Cómo y dónde crear

Muchas personas asocian la creatividad con los artistas: músicos, pintores, poetas… Las novedades en el arte se admiten fácilmente; mientras que, como veremos, la creación en otros campos despierta suspicacias y reacciones de defensa que pueden pronto dar paso a la hostilidad. Pero no hay razón para restringir; todo se puede hacer rutinariamente y todo se puede hacer creativamente.

La creatividad, más que una agudeza intelectual o que una habilidad, es una actitud ante la vida, ante cualquier situación y aspecto de la vida.

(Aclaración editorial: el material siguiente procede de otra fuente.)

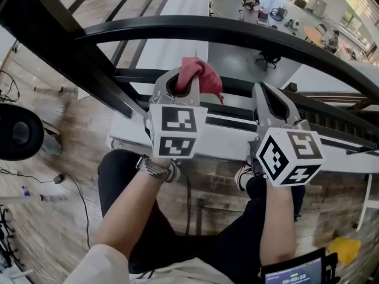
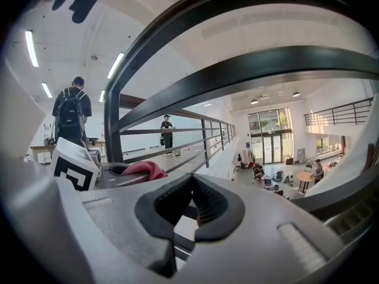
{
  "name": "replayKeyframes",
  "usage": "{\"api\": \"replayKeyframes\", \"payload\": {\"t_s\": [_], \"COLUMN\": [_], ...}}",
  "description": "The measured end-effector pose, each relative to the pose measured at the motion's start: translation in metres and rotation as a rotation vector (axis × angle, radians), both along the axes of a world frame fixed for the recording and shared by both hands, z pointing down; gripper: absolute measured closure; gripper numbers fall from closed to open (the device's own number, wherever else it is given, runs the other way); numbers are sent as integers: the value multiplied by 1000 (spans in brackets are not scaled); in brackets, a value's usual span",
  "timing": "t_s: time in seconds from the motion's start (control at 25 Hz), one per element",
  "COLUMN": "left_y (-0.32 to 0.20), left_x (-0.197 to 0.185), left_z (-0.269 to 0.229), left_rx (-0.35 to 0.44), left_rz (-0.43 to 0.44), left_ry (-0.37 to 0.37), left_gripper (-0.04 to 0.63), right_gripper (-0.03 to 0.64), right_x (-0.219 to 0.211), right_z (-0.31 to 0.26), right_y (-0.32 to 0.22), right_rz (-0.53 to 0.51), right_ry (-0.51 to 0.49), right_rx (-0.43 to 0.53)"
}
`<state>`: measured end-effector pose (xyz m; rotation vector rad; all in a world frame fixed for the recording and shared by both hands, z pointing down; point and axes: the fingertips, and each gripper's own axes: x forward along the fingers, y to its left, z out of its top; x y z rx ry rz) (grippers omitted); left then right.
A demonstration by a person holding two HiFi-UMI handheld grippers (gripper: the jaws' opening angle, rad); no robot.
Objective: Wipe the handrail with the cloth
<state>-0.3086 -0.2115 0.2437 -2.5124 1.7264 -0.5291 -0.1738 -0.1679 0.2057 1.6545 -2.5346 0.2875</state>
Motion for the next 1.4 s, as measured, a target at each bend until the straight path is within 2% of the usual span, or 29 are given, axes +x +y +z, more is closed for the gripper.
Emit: {"api": "replayKeyframes", "payload": {"t_s": [0.32, 0.52, 1.08, 1.4], "left_y": [1, 5, 7, 10], "left_x": [1, 1, 6, 18], "left_z": [0, -4, 0, 1], "left_rx": [56, 113, 65, 78], "left_rz": [9, 33, 37, 44], "left_ry": [12, 3, -2, -2], "left_gripper": [563, 563, 563, 565], "right_gripper": [615, 615, 615, 615], "right_x": [-4, -5, -2, 5], "right_z": [16, 8, 16, 13], "right_y": [-7, -6, -5, -5], "right_rz": [-25, -17, -4, 7], "right_ry": [86, 16, 16, -3], "right_rx": [21, 37, 40, 48]}}
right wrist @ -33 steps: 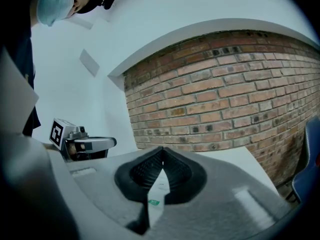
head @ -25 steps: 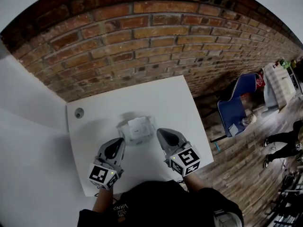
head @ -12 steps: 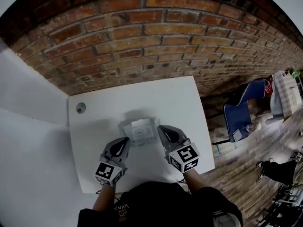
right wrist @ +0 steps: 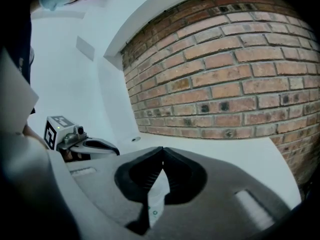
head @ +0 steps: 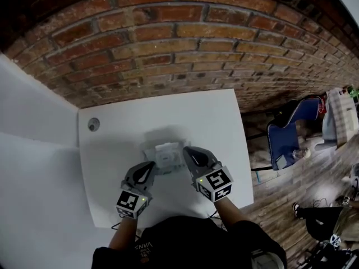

Sin embargo, cuando consideramos a las personas concretas encontramos restricciones: un hombre es creativo como profesor universitario y no como padre de familia; otro es creativo como jugador de ajedrez y no como empleado de un banco; un músico notable puede ser la persona más rutinaria y gris en sus relaciones humanas.

Por eso conviene distinguir campos, para que cada quien pueda ubicarse en este amplio territorio, de la misma manera que las ciudades grandes están divididas en sectores. Las actividades humanas valiosas giran en torno a lo valores. Ahora bien, cualquiera puede citar docenas de valores, pero es adecuado reducirlos a los cuatro fundamentales y trascendentales: la verdad, la belleza, la utilidad y la bondad.

Las actividades que giran en torno a la verdad son las ciencias. Las que giran en torno a la belleza, las bellas artes y la estética. Las que buscan la utilidad, las tecnológicas.

Y las que buscan la bondad son las relaciones humanas en sentido más amplio, que abarca la educación, la política, el servicio social, el derecho, la ética, la organización, la beneficencia, la comunicación social, el amor, etc.

Así como la pluralidad de actividades impone a cada uno la tarea de procurarse una orientación vocacional, es importante buscar una orientación creativa para descubrir en que área desarrollarse, producir y sobresalir.

En relación con los centros de interés de una persona, podemos señalar esquemáticamente estos cuatro puntos cardinales:

• Si su interés está en conocer y entender, su campo son las ciencias (la verdad);
• Si es sentir, las bellas artes y la estética (la belleza);
• Si en actuar sobre las cosas, la tecnología (la utilidad);
• Si en actuar sobre las personas, las relaciones humanas (la bondad moral y social).

Ubicarse en este mapa requiere un progresivo conocimiento de nosotros mismos en nuestro medio concreto. Unos pocos privilegiados ven claramente su lugar desde la infancia. A la inmensa mayoría, en cambio, nos toca descubrirlo a través de los años, del estudio y de la práctica constante de la autocrítica.